# 2000 silverado



## oldmn (Oct 16, 2005)

I have a weird electrical problem with my truck.
After it sits for a few day the battery was to low to start the truck (original Battery) so I replaced the battery.(600 CCA with a 950 CCA)
While doing this I notices when you open the door the gages would all drop down to zero. Close the door and when the dome lite goes out (About a minute) the gages are powered up again.
Lock the doors they power off for about a minute, them power on again.
Same with unlock.
I tried a different BCM (body control module) Besides the fact the truck would not run with it installed no change.:4-dontkno
How long it has been doing this? :4-dontkno
While I was working and running it daily it wasn't apparent.


----------



## Nutbuster (Mar 25, 2007)

I'll be interested to know what the techs say about this one! Wish I could help ya man!


----------



## qldit (Mar 26, 2007)

Good Morning oldmn, your description is similar to a high resistance problem in the supply line to those items.

If this were the case the current would favour the lamp and the voltage regulator that supplies power to the gauges could be inhibiting itself.

I would suggest firstly removing and refitting all fuses in the fuse panel, it could be caused by corrosion in a fuse spade or something lie that.

It would be easiest trouble shot by using a meter and monitoring that accessory line while powering other things and clarifying that situation.

Othere things that may cause this kind of problem are poor and loose connections, and possibly even earthing of lugs to body parts, but these would most likely be in the cabin.

Also carefully examine the connections at the battery that supply the voltage for all the accessory components etc. If you have "fusible links" also examine then at the same time. (these are usually located near the battery positive terminal.)

Sometimes it may be best to undo some connections and clean them before reconnecting them.

Others will have different ideas.

Cheers, qldit.


----------



## mack1 (Nov 27, 2007)

Hi oldmn,

You didn't mention if the key was in the ignition and if so, what position it was in. The key turned to 'on, bulb test, or start' will make the guages work, but if they are workiing with the key out or off, the problem would revolve around the ignition switch, I would think. 

Do you have wiring diagrams for your truck? 

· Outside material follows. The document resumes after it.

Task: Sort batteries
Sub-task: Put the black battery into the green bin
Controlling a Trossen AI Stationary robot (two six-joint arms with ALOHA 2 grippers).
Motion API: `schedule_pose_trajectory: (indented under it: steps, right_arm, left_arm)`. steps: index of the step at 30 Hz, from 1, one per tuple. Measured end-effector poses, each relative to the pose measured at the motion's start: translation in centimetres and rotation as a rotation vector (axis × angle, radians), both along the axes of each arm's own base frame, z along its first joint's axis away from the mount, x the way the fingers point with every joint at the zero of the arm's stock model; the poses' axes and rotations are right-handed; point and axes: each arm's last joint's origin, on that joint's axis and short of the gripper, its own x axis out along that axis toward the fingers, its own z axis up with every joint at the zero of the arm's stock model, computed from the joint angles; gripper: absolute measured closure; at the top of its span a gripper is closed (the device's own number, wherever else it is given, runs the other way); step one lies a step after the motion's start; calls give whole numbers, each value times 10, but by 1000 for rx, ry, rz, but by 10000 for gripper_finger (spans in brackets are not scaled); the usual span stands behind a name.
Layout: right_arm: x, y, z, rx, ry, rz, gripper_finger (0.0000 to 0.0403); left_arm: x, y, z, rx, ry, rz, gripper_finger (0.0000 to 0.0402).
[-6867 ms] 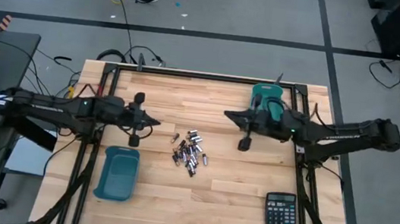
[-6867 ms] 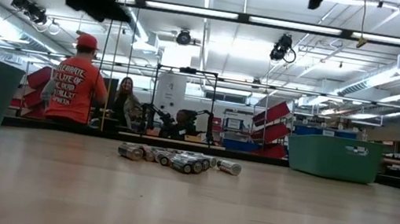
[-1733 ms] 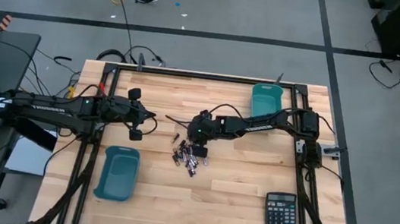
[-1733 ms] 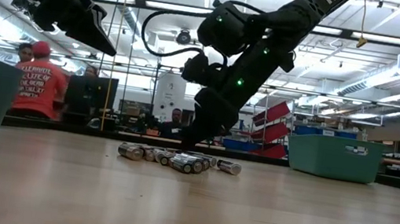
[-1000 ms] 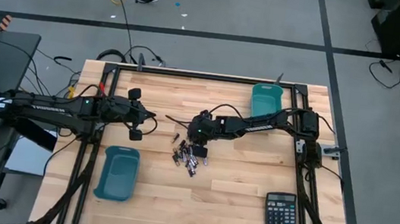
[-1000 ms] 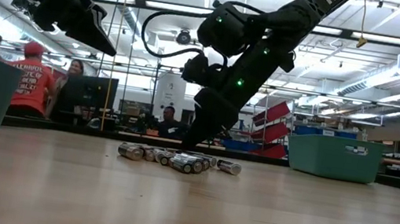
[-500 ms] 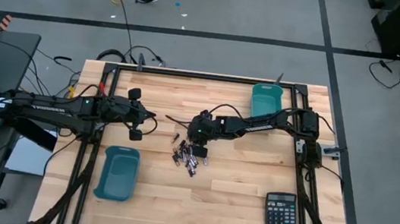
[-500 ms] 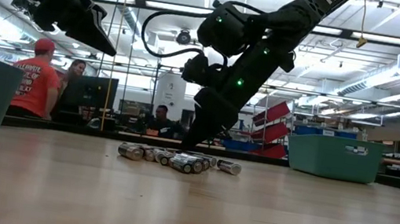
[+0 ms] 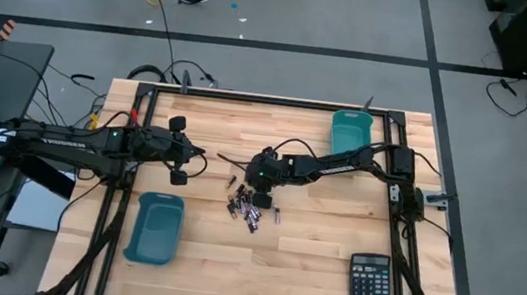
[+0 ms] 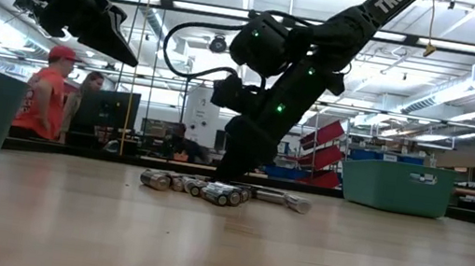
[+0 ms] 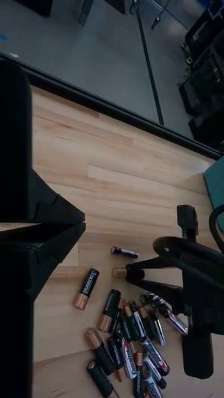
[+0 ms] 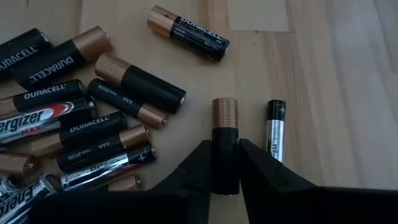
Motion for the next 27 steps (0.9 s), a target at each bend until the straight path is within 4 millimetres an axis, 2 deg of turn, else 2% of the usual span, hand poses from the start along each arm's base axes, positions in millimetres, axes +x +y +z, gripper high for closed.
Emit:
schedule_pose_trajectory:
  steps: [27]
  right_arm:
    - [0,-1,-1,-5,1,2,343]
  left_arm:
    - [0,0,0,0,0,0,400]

If something is pulling current and draining your battery, you might disconnect the positive battery cable measure the current with a meter. If the current is too large for your meter, use clip leads and connect a small ohm resistor between the battery post and the cable end. Measure the voltage drop across the resistor to get the current draw using ohm's law. While connected in this fashion, it would be a good time to start pulling fuses one at a time to see if you could narrow down the leaking circuit. You might get lucky and find it quickly (or not) :grin:

Best wishes,
Mack1


----------



## oldmn (Oct 16, 2005)

Testing at this point is pointing to the BCM (Body Control module) 
$350 + $100 to program it. It is the only thing that has input to both circuits.


----------



## qldit (Mar 26, 2007)

Good Morning oldmn, I would suggest metering the voltage input to that module, if it has a plug try removing and refitting it, othewise you may be able to measure the voltage at the underdash fuse block.

Sounds like it may well be a control module problem, that is a shame.

Try not to be in a situation where you obtain a replacement and find the problem persists.

Best of luck, those modules use solid state switching and have reduced the load which was previously on an ignition switch accessory contact.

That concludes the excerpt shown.